BEGIN
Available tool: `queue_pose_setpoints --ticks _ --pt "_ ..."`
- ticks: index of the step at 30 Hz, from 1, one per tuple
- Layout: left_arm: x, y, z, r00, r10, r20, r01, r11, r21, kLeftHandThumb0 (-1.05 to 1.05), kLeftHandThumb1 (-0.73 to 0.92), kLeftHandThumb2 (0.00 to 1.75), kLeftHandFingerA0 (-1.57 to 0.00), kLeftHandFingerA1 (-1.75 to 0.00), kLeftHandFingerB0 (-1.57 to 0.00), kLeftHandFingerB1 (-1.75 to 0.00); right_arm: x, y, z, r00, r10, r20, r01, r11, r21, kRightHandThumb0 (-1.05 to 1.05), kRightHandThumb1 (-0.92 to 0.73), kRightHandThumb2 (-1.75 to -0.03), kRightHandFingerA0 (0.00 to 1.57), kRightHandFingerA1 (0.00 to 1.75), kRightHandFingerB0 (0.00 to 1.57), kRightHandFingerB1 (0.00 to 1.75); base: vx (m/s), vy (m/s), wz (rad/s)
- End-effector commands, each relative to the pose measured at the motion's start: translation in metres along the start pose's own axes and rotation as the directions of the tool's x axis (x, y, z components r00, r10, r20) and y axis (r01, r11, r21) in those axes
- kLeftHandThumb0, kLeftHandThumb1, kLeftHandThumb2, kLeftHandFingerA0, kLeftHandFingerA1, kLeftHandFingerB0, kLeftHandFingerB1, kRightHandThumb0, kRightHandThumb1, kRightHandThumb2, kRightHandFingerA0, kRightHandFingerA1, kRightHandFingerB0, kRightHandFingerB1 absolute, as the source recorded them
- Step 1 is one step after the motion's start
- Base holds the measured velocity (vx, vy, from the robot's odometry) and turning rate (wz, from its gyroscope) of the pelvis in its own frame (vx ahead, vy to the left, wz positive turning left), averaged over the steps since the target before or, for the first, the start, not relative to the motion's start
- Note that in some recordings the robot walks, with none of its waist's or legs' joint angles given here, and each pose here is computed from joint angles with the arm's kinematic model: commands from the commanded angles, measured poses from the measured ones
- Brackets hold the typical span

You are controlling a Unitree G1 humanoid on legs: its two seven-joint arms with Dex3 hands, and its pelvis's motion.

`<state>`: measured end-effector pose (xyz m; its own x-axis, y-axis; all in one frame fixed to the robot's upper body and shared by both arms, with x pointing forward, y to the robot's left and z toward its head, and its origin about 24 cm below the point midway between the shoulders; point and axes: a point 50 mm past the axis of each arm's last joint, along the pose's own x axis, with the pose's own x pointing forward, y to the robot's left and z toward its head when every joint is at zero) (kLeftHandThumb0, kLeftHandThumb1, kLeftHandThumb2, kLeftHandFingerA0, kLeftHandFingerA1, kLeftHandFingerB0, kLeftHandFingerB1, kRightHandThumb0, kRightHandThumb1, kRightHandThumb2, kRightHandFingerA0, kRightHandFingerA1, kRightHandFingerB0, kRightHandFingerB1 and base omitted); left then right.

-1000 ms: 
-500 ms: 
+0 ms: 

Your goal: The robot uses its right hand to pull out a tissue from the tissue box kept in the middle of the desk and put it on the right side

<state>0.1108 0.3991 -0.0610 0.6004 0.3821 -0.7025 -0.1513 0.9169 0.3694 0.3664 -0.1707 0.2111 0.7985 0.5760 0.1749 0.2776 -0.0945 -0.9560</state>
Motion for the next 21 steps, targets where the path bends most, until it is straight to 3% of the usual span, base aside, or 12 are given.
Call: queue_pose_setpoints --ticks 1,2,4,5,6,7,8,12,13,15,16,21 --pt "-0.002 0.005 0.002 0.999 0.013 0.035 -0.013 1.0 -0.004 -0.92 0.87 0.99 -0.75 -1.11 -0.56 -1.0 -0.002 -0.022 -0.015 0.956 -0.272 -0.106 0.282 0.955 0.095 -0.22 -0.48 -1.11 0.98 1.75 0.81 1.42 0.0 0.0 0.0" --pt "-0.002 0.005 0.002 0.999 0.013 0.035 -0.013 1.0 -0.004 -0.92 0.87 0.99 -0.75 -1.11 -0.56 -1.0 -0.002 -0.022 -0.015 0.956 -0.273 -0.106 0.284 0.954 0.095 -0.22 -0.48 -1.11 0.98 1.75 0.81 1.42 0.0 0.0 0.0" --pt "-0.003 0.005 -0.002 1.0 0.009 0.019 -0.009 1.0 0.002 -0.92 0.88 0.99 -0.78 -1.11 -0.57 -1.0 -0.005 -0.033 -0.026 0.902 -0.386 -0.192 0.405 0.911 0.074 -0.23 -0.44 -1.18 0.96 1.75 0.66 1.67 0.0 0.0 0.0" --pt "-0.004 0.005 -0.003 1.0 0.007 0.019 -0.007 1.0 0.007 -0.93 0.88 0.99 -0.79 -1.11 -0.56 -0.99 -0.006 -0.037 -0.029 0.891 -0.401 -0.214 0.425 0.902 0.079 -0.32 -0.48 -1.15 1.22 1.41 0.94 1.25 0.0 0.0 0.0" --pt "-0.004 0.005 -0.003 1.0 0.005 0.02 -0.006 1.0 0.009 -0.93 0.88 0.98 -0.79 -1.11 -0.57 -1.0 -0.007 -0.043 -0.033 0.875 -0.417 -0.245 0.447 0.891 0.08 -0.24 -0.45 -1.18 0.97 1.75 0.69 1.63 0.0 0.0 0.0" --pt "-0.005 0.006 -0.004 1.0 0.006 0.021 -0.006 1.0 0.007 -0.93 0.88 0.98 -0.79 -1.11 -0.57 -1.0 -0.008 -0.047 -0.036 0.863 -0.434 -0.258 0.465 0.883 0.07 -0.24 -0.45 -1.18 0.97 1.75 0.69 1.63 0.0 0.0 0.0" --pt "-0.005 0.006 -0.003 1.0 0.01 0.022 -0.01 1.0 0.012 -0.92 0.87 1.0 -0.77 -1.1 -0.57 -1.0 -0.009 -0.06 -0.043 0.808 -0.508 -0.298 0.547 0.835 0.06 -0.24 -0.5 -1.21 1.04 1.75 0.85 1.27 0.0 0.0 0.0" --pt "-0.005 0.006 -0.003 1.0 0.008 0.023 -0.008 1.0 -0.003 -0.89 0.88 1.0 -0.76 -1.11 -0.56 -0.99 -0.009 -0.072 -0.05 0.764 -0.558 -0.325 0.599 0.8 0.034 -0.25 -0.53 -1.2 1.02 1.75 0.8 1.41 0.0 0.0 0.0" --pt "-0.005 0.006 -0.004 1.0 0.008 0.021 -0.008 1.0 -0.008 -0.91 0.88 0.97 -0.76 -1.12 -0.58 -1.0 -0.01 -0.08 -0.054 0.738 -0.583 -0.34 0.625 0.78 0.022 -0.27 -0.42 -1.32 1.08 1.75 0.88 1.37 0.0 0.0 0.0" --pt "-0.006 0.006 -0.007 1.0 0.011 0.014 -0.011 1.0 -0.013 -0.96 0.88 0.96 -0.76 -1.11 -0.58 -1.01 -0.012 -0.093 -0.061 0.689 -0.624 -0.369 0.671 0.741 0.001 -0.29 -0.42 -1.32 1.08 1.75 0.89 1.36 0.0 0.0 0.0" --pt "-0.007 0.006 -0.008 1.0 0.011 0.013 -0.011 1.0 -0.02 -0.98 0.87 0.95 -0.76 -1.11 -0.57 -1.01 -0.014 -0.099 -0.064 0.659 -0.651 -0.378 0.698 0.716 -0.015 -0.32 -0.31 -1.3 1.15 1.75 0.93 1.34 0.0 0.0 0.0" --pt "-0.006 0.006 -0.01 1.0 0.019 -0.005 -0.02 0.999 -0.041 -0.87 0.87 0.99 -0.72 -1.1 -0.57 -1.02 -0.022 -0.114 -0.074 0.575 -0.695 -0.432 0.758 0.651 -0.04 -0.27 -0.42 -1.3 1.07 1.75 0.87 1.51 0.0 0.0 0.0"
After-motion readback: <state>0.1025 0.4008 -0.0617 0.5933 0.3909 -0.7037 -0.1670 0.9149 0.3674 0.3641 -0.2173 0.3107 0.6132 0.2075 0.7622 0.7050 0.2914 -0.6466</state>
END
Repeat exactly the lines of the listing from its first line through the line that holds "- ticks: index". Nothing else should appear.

*TASK ANSWER*.
Available tool: `queue_pose_setpoints --ticks _ --pt "_ ..."`
- ticks: index of the step at 30 Hz, from 1, one per tuple

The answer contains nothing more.